It was shredded, with no saving it. Adelaide would live, thanks to the intact twin of it she still possessed, but that life would be forever altered. The extent of that alteration is unknown to me, but I cannot imagine it being anything other than diminished. For the entire trip she was drawn and quiet, intense focus given to staying upright and moving forward. She'd lost energy quickly, relying more and more on Milo and a walking stick Lavinia gave her. Watching it happen made my heart ache.

Taken from Royal Road, this narrative should be reported if found on Amazon.

I murmur, “No, it's fine.” under my breath. It's not fine, but a far cry from what it was. The harshest of my pains come from my shoulders and neck, each step rippling hot lines through damaged muscle. Turning my head is out of the question. Trying put spots in front of my eyes. It's misery, but a misery I can live with.

A misery, I should think, that I deserve.

Amberdusk's town square is more round than anything else.

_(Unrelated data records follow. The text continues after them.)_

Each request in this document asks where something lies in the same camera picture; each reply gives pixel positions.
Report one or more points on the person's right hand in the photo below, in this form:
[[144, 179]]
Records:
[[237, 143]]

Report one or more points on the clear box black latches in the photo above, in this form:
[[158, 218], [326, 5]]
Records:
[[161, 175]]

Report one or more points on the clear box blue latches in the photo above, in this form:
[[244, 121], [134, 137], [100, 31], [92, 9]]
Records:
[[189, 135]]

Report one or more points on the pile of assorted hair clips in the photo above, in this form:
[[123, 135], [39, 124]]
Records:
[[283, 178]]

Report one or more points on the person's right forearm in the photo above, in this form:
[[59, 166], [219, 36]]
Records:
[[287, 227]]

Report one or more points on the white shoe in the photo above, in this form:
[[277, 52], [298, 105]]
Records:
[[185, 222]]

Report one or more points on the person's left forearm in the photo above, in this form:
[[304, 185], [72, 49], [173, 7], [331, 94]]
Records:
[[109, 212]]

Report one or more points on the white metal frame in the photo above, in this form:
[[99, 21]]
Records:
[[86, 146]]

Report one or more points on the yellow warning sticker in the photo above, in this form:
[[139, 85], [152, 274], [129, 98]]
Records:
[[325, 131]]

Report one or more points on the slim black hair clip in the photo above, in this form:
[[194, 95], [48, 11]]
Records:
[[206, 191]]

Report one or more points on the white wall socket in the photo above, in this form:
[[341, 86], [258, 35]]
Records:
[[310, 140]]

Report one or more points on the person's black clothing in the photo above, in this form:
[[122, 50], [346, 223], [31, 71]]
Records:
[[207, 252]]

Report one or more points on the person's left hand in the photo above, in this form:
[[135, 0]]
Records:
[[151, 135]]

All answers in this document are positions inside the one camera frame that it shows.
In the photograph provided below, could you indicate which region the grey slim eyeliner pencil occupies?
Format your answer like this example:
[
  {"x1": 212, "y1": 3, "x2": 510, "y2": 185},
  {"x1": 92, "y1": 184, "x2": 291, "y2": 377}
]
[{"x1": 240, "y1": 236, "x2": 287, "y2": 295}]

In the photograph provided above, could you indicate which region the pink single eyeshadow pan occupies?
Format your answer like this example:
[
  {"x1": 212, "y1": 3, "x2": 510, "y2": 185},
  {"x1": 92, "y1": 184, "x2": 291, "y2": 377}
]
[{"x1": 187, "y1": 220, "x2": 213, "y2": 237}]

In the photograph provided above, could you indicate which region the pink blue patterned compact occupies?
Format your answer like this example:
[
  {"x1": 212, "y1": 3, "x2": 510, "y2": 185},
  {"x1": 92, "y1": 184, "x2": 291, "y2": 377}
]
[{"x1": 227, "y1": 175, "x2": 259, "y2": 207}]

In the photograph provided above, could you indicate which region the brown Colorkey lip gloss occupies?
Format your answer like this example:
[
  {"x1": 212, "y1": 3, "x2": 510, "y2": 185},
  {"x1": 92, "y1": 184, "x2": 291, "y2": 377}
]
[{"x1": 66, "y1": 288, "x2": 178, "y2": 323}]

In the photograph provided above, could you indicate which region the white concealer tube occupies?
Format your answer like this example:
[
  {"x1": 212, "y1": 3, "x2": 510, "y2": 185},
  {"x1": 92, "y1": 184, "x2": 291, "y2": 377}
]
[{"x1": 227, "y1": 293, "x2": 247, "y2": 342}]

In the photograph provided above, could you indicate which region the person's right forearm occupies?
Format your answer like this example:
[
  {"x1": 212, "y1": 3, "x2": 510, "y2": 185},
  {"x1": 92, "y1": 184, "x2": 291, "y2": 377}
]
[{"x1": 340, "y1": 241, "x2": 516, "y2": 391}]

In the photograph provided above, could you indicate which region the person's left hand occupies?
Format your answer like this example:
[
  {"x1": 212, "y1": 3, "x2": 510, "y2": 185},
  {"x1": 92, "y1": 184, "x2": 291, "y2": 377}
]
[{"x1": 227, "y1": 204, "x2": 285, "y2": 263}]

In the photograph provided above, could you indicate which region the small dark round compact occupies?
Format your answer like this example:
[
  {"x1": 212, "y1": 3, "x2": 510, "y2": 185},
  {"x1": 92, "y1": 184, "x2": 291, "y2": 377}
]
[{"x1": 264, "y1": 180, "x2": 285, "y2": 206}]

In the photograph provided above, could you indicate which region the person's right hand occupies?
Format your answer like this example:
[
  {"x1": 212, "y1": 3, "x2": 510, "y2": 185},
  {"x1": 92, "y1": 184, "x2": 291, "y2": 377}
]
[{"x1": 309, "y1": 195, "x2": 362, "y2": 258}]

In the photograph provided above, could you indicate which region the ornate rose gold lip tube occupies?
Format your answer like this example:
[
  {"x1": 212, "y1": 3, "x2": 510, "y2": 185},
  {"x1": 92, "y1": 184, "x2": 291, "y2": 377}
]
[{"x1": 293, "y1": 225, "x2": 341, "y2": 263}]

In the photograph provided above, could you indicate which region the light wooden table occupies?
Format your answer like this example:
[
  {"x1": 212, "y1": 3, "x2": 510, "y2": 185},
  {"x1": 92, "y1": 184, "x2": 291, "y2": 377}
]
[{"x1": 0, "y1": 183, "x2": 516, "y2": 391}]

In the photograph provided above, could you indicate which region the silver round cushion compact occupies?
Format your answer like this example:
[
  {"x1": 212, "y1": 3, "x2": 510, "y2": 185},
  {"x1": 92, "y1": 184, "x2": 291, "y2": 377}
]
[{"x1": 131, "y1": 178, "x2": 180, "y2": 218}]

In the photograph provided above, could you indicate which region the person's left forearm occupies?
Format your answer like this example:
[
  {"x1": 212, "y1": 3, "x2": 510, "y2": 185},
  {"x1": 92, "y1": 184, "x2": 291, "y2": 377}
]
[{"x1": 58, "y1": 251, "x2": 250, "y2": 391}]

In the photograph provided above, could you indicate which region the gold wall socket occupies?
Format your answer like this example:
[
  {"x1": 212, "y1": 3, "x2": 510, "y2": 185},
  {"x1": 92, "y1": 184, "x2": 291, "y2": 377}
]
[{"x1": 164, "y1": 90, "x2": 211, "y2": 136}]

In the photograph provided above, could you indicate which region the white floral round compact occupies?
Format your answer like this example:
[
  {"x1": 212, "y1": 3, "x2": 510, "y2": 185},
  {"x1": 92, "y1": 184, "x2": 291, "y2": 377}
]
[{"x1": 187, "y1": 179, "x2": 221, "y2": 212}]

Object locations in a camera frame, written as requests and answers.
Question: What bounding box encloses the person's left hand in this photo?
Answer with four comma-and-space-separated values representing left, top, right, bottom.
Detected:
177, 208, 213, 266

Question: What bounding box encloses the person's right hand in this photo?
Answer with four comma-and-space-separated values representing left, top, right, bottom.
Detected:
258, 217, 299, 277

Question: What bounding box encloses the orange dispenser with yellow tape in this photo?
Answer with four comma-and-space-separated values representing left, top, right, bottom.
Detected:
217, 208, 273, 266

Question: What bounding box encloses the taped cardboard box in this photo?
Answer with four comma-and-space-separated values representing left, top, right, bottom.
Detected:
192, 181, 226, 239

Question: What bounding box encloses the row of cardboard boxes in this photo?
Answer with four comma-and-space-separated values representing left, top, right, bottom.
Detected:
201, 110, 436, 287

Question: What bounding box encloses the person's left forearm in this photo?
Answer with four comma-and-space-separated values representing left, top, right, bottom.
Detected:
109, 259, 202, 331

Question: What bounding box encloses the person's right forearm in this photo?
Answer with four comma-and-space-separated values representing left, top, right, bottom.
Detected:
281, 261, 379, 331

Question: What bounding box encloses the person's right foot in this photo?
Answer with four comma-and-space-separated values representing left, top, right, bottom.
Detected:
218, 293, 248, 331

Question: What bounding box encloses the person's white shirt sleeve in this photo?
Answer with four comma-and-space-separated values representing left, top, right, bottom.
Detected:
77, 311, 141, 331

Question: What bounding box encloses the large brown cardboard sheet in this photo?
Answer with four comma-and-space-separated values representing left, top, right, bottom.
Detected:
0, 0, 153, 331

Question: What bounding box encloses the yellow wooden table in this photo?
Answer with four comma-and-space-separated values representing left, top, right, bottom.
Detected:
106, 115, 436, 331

It is also far less empty, of both light and life. A stream of conversation and clinking glass comes muted through windows casting squares of gold on the pale, cobblestone street. The building itself is shorter and broader than those around it, though its roof is no less alpine in its tilt. A painted sign, nailed flat to the wall above the front door's frame, proclaims the place to be Morrow's.

“Almost there,” Milo encourages. He looks from wife, to daughter, to we two tagalongs. He breathes in and repeats, “Almost there.”

- - -

Heads turn, conversation halts, and a curious, almost disbelieving quiet sets in as awareness of us spreads. It starts with the drinkers nearest the door, their liquor-shine eyes wide, as if they can't quite believe a group of people as battered as we can exist, let alone stand unaided. What would happen if they learned how far we'd walked, just as we are? Perhaps their soused, sodden heads would simply fall off. It couldn't make them any less useless. One of them looks us over, thick brows advancing on a retreating hairline, and has the temerity to ask, “You, uh, you lot alright?”

“We look alright?” comes the dry, rasping answer. They're the first words spoken by Adelaide since this morning. Sweat has matted her hair to her brow and cheeks, her green eyes sunken and shadowed. The walking stick hangs loosely from her hand, its end dragging across the wooden floor. The only things keeping her upright are the fistful of Milo's shirt she has a grip on, and his arm around her waist.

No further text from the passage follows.